The trial results showed that after two doses of the 3 mcg shot, which is one-tenth of the adult dose, children between the ages of 6 months to 2 years had a robust immune response comparable to that of 16- to 25-year-olds. However, kids between ages 2 and 5 did not mount a similarly strong immune response.
This is certainly a setback for many parents who were hoping for streamlined access to vaccine protection for kids under 5, who are still vulnerable to the virus. Extending the trial could mean that shots may be further out than originally thought. The companies announced that they plan to seek FDA authorization in the first half of 2022.
Rather than testing a higher dose of the vaccine in the 2 to 5 age group, the companies will seek approval for the three-dose regimen, with kids receiving a third shot at least two months after their second shot. Whether kids ages 5 to 11 need a third dose is also being investigated.

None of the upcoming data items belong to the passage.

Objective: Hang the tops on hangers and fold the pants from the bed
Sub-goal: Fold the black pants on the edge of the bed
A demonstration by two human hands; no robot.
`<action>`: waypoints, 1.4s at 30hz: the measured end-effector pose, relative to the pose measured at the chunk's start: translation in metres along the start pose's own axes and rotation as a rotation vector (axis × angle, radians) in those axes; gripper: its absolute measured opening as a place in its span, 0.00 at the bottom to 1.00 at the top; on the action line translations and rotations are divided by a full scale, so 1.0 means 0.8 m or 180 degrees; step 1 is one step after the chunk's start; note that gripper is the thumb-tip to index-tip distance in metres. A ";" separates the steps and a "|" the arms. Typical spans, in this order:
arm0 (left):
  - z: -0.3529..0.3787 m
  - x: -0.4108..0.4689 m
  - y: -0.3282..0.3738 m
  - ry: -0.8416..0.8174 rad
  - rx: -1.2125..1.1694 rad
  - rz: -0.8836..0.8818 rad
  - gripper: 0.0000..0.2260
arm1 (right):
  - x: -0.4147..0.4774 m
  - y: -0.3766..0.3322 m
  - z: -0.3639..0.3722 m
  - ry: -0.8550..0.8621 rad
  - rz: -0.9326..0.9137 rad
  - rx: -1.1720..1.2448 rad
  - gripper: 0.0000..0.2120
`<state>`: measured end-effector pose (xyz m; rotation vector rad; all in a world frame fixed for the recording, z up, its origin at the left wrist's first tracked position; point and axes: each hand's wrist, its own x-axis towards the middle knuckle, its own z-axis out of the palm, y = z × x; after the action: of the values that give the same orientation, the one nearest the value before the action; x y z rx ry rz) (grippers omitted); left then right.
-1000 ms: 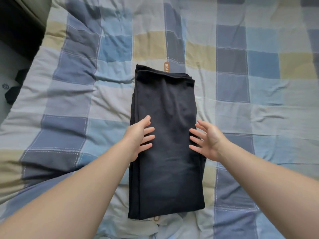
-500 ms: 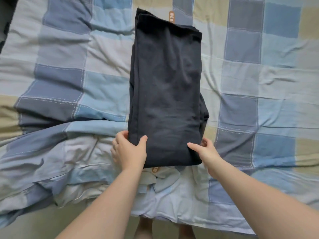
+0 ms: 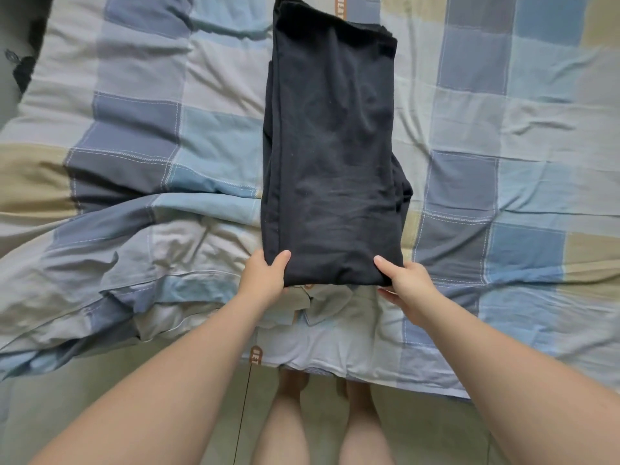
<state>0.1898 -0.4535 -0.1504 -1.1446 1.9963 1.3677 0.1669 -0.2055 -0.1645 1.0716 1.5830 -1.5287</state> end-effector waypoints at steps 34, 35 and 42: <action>-0.049 -0.174 0.101 -0.0054 -0.0724 -0.0976 0.07 | -0.193 -0.083 -0.062 0.0063 0.0772 0.0167 0.11; -0.046 -0.161 0.119 -0.0098 -0.0822 -0.1012 0.07 | -0.183 -0.101 -0.060 0.0082 0.0782 0.0231 0.12; -0.009 -0.063 0.236 -0.0477 -0.0787 -0.0350 0.14 | -0.096 -0.184 -0.052 0.0278 0.0817 0.0747 0.13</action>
<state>0.0604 -0.4110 -0.0100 -1.1990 1.6701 1.6247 0.0702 -0.1676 -0.0284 1.4294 1.2841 -1.5332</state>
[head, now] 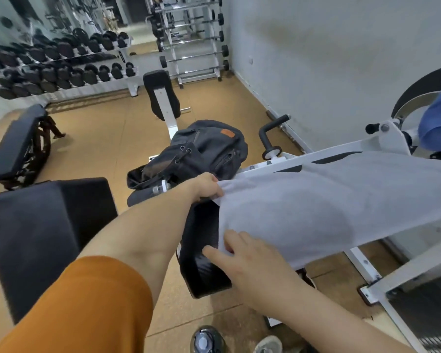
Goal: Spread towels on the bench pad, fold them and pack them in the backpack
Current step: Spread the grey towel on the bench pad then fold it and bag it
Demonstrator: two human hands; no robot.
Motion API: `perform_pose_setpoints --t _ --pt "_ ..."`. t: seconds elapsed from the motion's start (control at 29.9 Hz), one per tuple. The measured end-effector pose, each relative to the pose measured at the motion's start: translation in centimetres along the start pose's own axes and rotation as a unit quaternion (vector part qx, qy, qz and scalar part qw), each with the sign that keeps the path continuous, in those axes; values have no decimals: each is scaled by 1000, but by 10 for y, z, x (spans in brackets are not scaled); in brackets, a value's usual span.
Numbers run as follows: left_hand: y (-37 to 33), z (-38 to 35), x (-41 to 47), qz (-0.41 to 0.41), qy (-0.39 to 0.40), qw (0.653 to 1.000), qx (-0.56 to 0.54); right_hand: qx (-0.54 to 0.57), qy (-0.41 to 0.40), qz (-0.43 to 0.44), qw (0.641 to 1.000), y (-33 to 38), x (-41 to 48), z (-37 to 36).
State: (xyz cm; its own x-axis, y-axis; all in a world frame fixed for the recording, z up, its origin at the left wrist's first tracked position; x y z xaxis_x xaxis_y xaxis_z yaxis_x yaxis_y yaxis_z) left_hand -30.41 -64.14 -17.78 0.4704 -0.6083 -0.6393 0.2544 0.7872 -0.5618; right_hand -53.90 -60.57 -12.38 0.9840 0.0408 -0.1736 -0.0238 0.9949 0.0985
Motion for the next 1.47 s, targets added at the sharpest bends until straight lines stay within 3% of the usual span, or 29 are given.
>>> perform_pose_setpoints --t 0.13,0.23,0.3,0.47,0.54,0.6,0.74,0.84,0.94,1.1,1.24,1.47 --pt "23 4 5 -27 -57 991 -122 98 -42 -3 994 -10 0 11" --pt "35 21 7 -29 -154 982 -110 319 -64 -4 946 -22 -3 17" --pt "38 29 8 -16 -182 980 -75 391 -76 -2 917 -24 -1 22" --pt "28 19 13 28 -126 986 102 413 -45 -21 909 -18 6 19" --pt "26 17 16 35 -84 994 67 376 -48 -43 925 -16 8 17" --pt "23 18 17 37 -46 995 -79 379 -55 -67 921 -19 7 17" --pt "-7 21 8 -57 9 926 -372 545 -58 -102 830 -44 -1 27" --pt "-42 22 4 -128 118 869 -464 615 -65 -127 776 -83 -18 43" --pt "-75 29 10 -175 145 889 -397 686 -118 -127 706 -129 -46 58" --pt "-144 44 39 -230 30 934 -272 764 -271 -175 559 -209 -100 61" --pt "-217 38 64 -272 -5 945 -182 758 -356 -224 499 -262 -138 57" --pt "-319 -27 123 -316 106 929 -164 709 -471 -313 421 -333 -191 40"
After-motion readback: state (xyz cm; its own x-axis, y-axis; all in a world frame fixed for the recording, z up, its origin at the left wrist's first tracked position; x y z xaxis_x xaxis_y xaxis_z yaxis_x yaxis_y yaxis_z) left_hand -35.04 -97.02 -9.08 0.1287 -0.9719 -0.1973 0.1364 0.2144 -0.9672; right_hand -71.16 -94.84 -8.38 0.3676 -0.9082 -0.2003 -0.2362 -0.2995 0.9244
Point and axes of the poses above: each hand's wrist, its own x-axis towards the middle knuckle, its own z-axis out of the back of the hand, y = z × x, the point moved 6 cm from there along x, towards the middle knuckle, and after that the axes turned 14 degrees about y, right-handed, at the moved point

Breaking News: Pfizer said its two-shot vaccine didn’t perform adequately in children 2 to 5, and it will test a three-dose series for official authorization. https://t.co/G8NhvNAhz8— The New York Times (@nytimes) December 17, 2021
Why are shots for kids under 5 taking so long?
What’s taking so long? Pediatric trials can happen only after a vaccine is already deemed safe and effective in the lab, then in animals and finally in adults, says Dr. Fataneh Majlessipour, a pediatric oncologist at Cedars-Sinai in a blog post. Pediatric trials are often the last to begin, after vaccines are determined to be safe and effective in adults and older children, and approved by various regulatory agencies.
One factor that has delayed the studies for children under 5 is that it takes time to deduce what dose will be safe and also produce a robust antibody response in younger kids, who tend to have a more powerful immune response in general. Some research points to stronger immune function being connected to the other routine childhood vaccines kids receive from a young age.
The FDA also asked both Pfizer and Moderna to expand their trials in order to account for concerns about myocarditis, a rare type of heart inflammation. In Pfizer’s trials in kids ages 5 to 11, no cases of myocarditis were found in the more than 2200 participants. According to the The American Academy of Pediatrics (AAP), myocarditis risk is 37 times higher in kids with Covid than in kids of the same age who haven’t been infected.
Kids still make up a large portion of Covid cases
Covid cases among children remain high. Kids under 5 are currently the only subset of the population who are still ineligible for vaccination, making them a primary target (along with anyone else who is unvaccinated) for the virus.
The Centers for Disease Control and Prevention (CDC) recently changed its language on booster shots, now recommending them for all people over the age of 12.
How to protect kids under 5 from getting Covid
There are more than 25 million children in the under-5 age group, which accounts for a large portion of the population that’s still highly susceptible to infection.
While we wait for vaccine trials to complete and agency approval to commence, here's what you can do to keep your kids safe:
- Keep up with kids' masking if they’re over 2
- Regular hand-washing
- Practice social distancing
- Avoid public places or large gatherings
- Utilizing frequent testing before and after events and if your child shows any symptoms of the virus.
These are all measures that can help curb the spread of the virus and protect your child. Additionally, keeping your child up to date on their other routine vaccinations and getting a flu shot can also help lend some immune benefits. But the most effective thing you can do? Encourage vaccination and booster shots for any and all teens and adults in your orbit.